La strage di piazza della Loggia e la fatica della memoria

Abstract

Il 28 maggio 1974 la città di Brescia fu colpita da un attentato terroristico che ha lasciato un vulnus nella vita civile della comunità bresciana e che dopo mezzo secolo non è stato se non in parte superato. Durante una manifestazione antifascista fu infatti fatta brillare una bomba che portò al decesso di otto manifestanti e al ferimento di molte decine di altri. Divenne subito palese che si trattava di un momento di una strategia politica, finalizzata a destabilizzare la società italiana, che era iniziata cinque anni prima a Milano, con la strage di piazza Fontana, e che si sarebbe conclusa solo alla fine del decennio con quella della stazione di Bologna. Una strategia della tensione, come è stata comunemente definita, che ha imposto di elaborare una strategia alternativa della memoria che fosse in grado di conservare il ricordo di quella tragedia e nel contempo mantenere una pressione morale e politica capace di costringere i diversi corpi della Stato a fare giustizia. L'attenzione di questo saggio si è fermata sul momento della commemorazione in piazza e ha individuato due fasi nella elaborazione della memoria della strage. Una prima, che comprende il primo trentennio, ha visto la Associazione Famigliari dei Caduti della Strage cercare di svolgere un'opera di intransigente richiesta di verità, con l'individuazione dei colpevoli materiali ma anche degli ideatori della strage. Con il nuovo secolo si è aperta una seconda fase con la costituzione della Casa della Memoria che ha iniziato a svolgere l'opera di volano e di sintesi delle celebrazioni ampliando la sua opera non solo alla memoria di un ieri ormai lontano ma anche alla realtà d'oggi in modo da stimolare nell'opinione pubblica un spirito democratico che impedisca il ripetersi delle violenze di un cinquantennio fa.

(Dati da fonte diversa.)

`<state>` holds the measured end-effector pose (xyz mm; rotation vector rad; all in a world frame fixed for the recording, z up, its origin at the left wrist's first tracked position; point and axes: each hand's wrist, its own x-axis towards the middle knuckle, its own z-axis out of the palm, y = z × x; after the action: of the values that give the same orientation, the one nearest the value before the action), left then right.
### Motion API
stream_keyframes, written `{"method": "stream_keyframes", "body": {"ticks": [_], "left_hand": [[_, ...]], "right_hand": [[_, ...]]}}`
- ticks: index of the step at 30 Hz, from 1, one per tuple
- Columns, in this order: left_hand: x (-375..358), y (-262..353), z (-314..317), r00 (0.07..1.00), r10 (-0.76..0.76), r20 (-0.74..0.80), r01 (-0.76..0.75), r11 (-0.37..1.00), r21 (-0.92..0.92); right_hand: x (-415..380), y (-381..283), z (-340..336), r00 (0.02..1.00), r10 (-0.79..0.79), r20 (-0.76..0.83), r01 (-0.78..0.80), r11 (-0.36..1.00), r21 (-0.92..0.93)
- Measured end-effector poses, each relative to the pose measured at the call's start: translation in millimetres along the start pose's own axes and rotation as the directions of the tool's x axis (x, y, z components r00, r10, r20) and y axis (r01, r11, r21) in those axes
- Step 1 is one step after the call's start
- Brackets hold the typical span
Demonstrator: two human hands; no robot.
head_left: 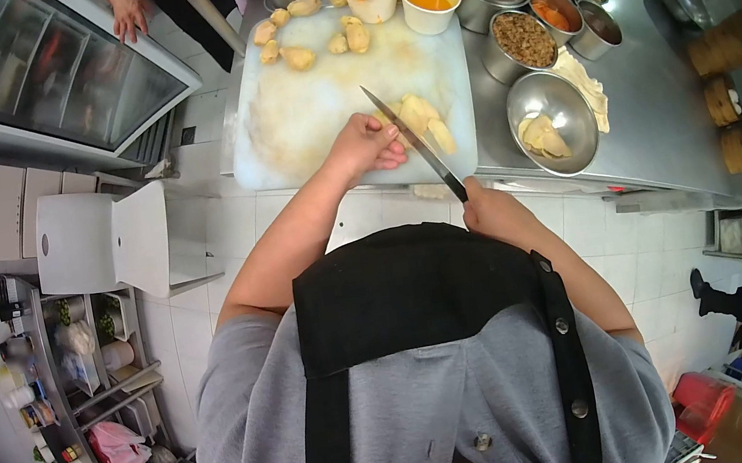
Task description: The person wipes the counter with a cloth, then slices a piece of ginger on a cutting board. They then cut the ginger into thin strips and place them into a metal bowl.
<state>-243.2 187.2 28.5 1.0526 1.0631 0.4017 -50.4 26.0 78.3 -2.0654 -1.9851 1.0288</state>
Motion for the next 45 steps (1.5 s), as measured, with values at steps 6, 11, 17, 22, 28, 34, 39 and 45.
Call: {"method": "stream_keyframes", "body": {"ticks": [6, 11, 17, 22, 28, 34, 39, 45], "left_hand": [[-0.7, 0.2, -1.1, 1.000, 0.001, 0.004, -0.001, 1.000, -0.008], [-0.2, 0.2, -1.2, 1.000, -0.005, 0.005, 0.005, 1.000, -0.003], [-0.2, -1.1, -2.0, 1.000, 0.002, 0.023, -0.002, 1.000, -0.009], [-0.2, 0.0, -1.2, 1.000, -0.002, 0.017, 0.002, 1.000, 0.008], [-1.9, 2.7, 0.1, 1.000, -0.009, 0.017, 0.009, 1.000, 0.020], [-2.0, -0.4, -3.9, 0.999, 0.010, 0.032, -0.010, 1.000, 0.007], [-0.4, -0.9, -4.0, 0.999, 0.010, 0.032, -0.011, 1.000, 0.009], [0.0, -1.1, -0.1, 1.000, 0.005, 0.005, -0.005, 1.000, 0.017]], "right_hand": [[-9.8, -0.1, -4.8, 0.996, 0.064, 0.056, -0.066, 0.997, 0.035], [-6.5, 6.5, 1.0, 1.000, -0.019, 0.013, 0.019, 1.000, 0.022], [4.4, 6.9, 3.7, 0.998, -0.059, -0.018, 0.059, 0.998, -0.005], [15.6, -2.5, -3.0, 0.997, -0.071, -0.001, 0.071, 0.997, -0.023], [32.3, -21.3, -6.7, 0.999, -0.013, 0.038, 0.014, 0.999, -0.031], [30.6, -27.6, -1.8, 0.998, -0.056, -0.013, 0.056, 0.997, -0.046], [27.6, -23.6, -3.1, 0.996, -0.075, -0.046, 0.073, 0.996, -0.049], [19.4, -3.9, -0.6, 1.000, 0.003, -0.028, -0.004, 1.000, -0.028]]}}
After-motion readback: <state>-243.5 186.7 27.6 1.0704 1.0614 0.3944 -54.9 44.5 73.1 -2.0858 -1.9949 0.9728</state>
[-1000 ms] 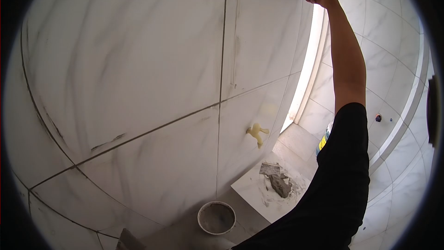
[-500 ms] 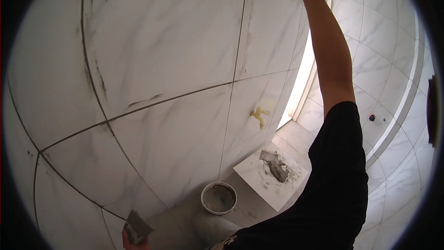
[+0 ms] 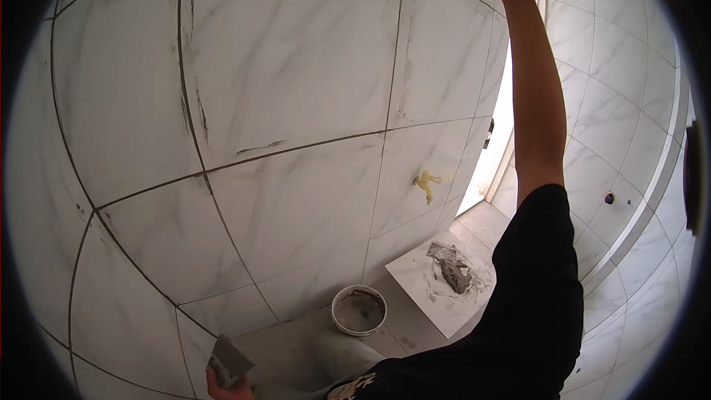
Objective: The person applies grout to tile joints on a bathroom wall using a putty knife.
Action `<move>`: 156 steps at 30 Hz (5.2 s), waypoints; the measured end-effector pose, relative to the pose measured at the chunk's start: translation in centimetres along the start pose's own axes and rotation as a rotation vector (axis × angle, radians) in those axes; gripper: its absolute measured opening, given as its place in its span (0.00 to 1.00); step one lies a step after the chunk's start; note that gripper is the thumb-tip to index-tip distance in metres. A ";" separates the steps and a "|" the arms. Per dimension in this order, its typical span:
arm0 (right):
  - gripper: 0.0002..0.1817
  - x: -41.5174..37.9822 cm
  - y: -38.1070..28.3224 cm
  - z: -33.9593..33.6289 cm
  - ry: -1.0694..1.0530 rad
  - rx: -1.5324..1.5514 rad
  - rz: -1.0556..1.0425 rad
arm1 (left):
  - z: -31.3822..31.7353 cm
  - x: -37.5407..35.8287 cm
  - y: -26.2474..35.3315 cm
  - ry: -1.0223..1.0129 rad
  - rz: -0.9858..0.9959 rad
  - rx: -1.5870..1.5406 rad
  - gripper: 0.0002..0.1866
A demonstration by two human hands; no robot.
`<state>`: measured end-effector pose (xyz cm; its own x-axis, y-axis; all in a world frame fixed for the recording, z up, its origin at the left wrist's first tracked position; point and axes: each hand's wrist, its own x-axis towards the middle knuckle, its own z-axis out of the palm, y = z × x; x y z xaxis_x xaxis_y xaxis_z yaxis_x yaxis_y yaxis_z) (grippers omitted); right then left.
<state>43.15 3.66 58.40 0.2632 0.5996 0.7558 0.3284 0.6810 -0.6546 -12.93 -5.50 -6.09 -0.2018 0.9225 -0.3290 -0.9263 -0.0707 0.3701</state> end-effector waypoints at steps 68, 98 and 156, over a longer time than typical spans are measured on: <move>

The piazza Loggia Massacre and the Burden of Memory

Abstract

On May 28th, 1974, Brescia was struck by a terrorist attack that left the civil life of the Brescia community wounded and that hasn't healed fifty years on. During an anti-fascist demonstration a bomb burst, which caused the death of 8 demonstrators and left almost a hundred people injured. It was immediately obvious that it was a moment in a political strategy meant to destabilize the country, which had begun five years earlier with the piazza Fontana Massacre and would end only with the Bologna Station Massacre in 1980. This strategy of tension involved the development of a parallel strategy to safeguard the memory of that tragedy, while at the same time maintaining a moral and political pressure to oblige the different institutions within the State to seek justice. This essay centers on the moment the massacre is commemorated in the public square and has identified two moments in its processing. The first covers the first thirty years, when the Associazione Famigliari dei Caduti della Strage never stopped asking for the truth, and demanding not only the identification of the perpretators, but also of the instigators. The second moment started at the beginning of the new century, with the inception of the Casa della Memoria, that has since relentlessly tried to amplify its mission, without limiting it to the preservation of a past memory, but rather aiming to develop a democratic spirit in present-day society so that this history of past violences will not repeat itself.